My husband also qualifies and wants to apply for the HSMP. We are also looking for a reputable immigration agency to handle the application as I have read that if your application is rejected, you may not apply again. So we don't want to risk applying on our own as we may miss something important. It seems to me that the agency should definitely be authorized by the OISC. I have read on another forum that some people have had good recommendations for Global Visas. 

Will keep you posted on any other info I can dig up
Regards 
Suki


----------



## MichelleAlison (Aug 25, 2007)

Hi Tara,

What about the United Nations - can't they sponsor you? You could then find your own job at a later stage.

Michelle





coolthara said:


> Hi
> 
> My name is Tara and I live in Sri Lanka. I visited UK last year for two weeks and I want to work there. My background is IT and I graduated from an Australian University. At the moment studying Masters in Projects Management. I currently Work at the United Nations, Sri Lanka.
> 
> ...


----------



## Bevdeforges (Nov 16, 2007)

What UN agencies are in the UK? There are also some other multi-national organizations worth looking into.
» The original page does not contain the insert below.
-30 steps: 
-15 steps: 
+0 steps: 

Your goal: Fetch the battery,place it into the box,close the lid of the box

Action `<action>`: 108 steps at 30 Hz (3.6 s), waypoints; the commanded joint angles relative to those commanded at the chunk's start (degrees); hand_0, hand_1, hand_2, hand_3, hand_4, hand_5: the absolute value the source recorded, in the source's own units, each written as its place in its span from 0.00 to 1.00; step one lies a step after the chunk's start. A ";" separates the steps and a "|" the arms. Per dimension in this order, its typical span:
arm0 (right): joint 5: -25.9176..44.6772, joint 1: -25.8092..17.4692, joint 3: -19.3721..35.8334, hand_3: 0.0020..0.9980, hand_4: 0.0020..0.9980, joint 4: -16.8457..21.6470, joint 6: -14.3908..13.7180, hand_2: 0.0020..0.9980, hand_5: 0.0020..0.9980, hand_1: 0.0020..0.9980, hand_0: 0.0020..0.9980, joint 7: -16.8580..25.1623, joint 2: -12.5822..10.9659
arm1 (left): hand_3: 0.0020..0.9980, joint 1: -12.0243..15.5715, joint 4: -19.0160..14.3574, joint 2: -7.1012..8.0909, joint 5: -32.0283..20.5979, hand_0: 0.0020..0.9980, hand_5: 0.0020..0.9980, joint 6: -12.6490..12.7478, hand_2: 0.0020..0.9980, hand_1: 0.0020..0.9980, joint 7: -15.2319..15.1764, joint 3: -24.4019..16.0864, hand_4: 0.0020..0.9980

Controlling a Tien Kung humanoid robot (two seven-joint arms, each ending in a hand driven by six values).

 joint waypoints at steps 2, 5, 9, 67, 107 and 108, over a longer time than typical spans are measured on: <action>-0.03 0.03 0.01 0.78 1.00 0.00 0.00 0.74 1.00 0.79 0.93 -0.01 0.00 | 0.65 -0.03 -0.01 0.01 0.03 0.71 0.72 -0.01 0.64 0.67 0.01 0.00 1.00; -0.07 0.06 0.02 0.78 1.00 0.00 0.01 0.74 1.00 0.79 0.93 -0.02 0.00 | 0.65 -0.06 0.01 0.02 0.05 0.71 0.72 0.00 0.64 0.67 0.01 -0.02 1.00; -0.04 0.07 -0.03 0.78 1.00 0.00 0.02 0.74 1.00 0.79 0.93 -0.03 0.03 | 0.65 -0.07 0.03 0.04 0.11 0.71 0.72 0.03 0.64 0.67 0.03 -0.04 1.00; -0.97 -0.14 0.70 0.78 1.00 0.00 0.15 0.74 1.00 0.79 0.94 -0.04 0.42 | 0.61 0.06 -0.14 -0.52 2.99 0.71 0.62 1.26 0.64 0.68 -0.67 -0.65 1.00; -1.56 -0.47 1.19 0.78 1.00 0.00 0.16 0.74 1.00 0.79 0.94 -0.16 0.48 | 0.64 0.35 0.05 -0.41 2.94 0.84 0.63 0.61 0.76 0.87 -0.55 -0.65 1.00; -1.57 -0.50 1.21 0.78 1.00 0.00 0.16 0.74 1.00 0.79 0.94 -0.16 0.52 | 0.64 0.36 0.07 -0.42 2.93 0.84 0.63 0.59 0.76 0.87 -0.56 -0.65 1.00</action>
If you're working for a UN agency or another multi-national organization, you don't need a visa at all. It has always been an old fallback here in France - if you can find a job with either the OECD or UNESCO (both in Paris), it doesn't matter if you have a visa at all. You automatically have the right to live in the country as long as your job at the agency lasts.

It can become a problem for some who work like that when they retire. People want to stay in the country they've lived in for 20 or 30 years, but they have no rights to once they leave their job.
Cheers,
Bev


----------



## coolthara (Jan 24, 2008)

*Thanks*

Hi Michael, Im working for Global Environment Facility which operates under UNDP, sri lanka. So UN doesnt sponsor.

Bev, So U work for UN in France??


----------



## Bevdeforges (Nov 16, 2007)

No, I don't work for the UN here. I did do a temporary job at the OECD, which is another international agency that doesn't require a work visa.
Cheers,
Bev


----------